The result should be every line of the listing that holds the word "mount".

** DATA FOR THIS TASK follows **

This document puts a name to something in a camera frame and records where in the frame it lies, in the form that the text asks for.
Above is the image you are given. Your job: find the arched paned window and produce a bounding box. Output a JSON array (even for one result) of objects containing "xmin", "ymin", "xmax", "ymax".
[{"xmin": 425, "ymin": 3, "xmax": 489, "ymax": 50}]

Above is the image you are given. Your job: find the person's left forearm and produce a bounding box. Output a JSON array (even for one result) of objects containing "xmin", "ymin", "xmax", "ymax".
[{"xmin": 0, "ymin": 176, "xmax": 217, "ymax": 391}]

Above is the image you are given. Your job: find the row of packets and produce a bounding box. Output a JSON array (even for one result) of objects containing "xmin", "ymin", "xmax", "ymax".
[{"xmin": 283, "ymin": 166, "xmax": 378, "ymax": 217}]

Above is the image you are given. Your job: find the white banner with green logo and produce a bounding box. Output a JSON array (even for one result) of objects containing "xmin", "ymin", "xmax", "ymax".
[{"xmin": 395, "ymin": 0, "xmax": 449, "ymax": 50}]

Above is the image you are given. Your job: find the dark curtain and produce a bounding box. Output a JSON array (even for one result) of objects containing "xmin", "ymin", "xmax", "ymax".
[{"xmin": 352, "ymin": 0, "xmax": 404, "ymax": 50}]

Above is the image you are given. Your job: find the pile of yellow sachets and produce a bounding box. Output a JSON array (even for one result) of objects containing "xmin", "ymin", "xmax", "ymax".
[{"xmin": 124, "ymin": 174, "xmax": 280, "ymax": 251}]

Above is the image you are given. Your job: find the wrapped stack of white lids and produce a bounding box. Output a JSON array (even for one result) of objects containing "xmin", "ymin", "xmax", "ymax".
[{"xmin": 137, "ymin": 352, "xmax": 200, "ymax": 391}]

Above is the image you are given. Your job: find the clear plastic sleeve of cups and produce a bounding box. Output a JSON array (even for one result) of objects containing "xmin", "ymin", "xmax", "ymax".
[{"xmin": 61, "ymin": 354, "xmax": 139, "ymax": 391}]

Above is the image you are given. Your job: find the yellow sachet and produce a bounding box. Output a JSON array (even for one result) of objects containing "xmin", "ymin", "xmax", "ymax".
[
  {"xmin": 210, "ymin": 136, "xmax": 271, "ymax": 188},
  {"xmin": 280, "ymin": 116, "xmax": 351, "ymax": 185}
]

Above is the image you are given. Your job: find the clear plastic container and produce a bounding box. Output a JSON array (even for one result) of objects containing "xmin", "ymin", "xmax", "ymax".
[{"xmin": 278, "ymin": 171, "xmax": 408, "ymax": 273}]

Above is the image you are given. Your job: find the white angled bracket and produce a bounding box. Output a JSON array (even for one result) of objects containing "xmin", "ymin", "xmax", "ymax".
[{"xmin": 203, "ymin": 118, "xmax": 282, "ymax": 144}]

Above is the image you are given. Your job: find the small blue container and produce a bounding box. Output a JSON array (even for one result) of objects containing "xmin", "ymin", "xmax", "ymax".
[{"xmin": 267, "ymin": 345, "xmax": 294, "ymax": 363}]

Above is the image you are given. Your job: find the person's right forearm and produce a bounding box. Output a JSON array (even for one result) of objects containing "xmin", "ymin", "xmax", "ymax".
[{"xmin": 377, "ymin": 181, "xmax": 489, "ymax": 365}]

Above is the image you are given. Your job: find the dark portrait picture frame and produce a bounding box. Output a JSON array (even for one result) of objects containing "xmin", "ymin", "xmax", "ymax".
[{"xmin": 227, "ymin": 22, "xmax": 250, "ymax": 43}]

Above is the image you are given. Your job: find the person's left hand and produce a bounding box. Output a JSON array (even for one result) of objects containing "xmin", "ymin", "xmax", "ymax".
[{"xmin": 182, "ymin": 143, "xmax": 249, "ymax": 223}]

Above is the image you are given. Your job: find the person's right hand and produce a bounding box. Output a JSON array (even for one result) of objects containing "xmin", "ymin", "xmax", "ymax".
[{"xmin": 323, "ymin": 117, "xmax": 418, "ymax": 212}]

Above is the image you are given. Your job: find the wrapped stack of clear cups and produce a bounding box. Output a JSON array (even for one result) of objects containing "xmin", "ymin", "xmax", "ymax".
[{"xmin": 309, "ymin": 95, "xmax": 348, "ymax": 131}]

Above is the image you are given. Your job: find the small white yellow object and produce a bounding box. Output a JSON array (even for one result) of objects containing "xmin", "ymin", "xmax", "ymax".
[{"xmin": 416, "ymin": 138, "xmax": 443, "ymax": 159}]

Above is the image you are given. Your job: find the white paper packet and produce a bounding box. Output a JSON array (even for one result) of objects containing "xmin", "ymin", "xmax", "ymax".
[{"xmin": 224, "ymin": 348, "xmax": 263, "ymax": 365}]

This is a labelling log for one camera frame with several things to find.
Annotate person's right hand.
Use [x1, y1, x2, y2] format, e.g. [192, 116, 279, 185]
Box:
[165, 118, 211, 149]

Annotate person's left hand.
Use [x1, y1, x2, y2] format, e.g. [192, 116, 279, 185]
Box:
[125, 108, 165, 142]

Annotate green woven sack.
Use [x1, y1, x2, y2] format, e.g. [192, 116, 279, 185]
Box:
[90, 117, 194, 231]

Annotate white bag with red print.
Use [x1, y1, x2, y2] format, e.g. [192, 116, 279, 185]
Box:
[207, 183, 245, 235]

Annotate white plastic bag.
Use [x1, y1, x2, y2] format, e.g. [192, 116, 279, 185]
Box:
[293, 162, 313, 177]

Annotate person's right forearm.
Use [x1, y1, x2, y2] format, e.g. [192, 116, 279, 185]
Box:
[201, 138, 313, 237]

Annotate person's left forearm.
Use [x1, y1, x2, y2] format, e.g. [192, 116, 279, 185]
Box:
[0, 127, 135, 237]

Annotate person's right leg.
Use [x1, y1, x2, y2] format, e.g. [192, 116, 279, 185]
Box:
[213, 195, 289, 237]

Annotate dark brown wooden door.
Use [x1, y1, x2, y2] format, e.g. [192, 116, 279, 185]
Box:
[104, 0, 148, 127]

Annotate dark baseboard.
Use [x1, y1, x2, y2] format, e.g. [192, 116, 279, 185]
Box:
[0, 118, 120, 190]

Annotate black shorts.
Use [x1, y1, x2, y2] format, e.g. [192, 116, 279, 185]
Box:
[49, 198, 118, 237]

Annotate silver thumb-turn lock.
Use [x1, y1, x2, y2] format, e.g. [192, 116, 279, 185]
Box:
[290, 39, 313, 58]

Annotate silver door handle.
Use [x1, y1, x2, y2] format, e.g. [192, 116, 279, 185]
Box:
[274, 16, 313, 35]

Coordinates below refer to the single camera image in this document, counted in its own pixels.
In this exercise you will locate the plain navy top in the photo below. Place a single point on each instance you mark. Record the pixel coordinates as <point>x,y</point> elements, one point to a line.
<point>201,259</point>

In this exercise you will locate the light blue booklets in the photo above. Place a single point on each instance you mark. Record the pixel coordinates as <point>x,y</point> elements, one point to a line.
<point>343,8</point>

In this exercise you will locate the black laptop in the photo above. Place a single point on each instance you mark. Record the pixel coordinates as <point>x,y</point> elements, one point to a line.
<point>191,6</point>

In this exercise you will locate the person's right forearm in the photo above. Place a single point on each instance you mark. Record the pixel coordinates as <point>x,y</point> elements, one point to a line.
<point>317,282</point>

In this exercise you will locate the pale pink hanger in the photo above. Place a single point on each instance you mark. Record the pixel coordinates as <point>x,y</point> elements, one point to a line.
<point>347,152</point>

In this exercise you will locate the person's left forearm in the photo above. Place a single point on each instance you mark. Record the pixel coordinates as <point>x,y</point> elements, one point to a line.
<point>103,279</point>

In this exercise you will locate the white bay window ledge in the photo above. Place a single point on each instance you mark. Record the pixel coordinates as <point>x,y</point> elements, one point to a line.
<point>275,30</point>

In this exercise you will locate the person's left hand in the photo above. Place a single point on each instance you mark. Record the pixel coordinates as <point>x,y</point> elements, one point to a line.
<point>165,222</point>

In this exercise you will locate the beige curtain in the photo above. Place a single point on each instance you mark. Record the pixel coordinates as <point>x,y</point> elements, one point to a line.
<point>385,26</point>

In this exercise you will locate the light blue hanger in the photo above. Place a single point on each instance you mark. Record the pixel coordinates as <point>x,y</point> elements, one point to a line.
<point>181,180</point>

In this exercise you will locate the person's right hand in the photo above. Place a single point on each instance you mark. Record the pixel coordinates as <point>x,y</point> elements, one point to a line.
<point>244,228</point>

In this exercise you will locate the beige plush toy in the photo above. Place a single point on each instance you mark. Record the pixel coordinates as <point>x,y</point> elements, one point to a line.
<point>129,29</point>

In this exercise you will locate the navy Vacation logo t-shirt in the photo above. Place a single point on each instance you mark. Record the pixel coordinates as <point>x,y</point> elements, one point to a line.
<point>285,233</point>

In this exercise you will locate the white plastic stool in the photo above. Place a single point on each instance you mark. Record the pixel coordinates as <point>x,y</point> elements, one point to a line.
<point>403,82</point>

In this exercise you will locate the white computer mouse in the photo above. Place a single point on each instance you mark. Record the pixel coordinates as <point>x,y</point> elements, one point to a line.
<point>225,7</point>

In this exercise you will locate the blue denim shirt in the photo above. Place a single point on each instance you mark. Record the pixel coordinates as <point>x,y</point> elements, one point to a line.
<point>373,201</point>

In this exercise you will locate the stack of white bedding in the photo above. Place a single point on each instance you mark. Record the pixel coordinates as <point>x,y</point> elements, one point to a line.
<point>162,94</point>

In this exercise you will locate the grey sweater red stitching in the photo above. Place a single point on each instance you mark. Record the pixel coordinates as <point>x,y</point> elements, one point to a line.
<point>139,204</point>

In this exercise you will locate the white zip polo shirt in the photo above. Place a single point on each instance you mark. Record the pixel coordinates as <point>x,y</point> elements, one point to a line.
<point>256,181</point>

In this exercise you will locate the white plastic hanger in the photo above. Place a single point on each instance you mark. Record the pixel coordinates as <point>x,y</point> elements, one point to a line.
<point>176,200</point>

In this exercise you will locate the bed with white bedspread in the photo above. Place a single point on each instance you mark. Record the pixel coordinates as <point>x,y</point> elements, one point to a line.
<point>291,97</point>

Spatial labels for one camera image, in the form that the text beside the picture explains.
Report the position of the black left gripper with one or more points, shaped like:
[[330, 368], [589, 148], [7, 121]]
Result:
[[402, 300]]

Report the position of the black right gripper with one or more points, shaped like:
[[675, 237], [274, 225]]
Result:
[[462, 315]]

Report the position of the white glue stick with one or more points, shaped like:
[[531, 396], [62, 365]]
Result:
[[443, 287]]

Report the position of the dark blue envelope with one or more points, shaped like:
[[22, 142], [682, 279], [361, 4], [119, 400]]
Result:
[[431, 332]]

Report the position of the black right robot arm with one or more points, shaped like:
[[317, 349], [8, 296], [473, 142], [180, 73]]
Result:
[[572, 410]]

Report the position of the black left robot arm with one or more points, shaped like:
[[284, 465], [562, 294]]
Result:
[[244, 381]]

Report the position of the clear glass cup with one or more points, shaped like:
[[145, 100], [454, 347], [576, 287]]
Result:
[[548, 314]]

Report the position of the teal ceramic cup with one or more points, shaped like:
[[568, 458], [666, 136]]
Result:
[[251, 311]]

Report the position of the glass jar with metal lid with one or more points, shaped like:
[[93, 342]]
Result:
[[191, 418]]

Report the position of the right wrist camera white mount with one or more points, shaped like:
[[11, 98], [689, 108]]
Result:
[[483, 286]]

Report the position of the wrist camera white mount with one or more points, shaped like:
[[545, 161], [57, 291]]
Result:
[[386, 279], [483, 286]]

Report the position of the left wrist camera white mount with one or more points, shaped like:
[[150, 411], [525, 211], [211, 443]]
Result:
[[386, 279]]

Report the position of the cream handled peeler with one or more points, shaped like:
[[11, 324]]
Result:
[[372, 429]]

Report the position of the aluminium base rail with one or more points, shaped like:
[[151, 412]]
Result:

** End of DATA FOR THIS TASK **

◆ **RESULT**
Report the position of the right wrist camera white mount with one or more points, shaped like:
Report the position of the wrist camera white mount with one or more points, shaped like:
Report the position of the left wrist camera white mount with one or more points, shaped like:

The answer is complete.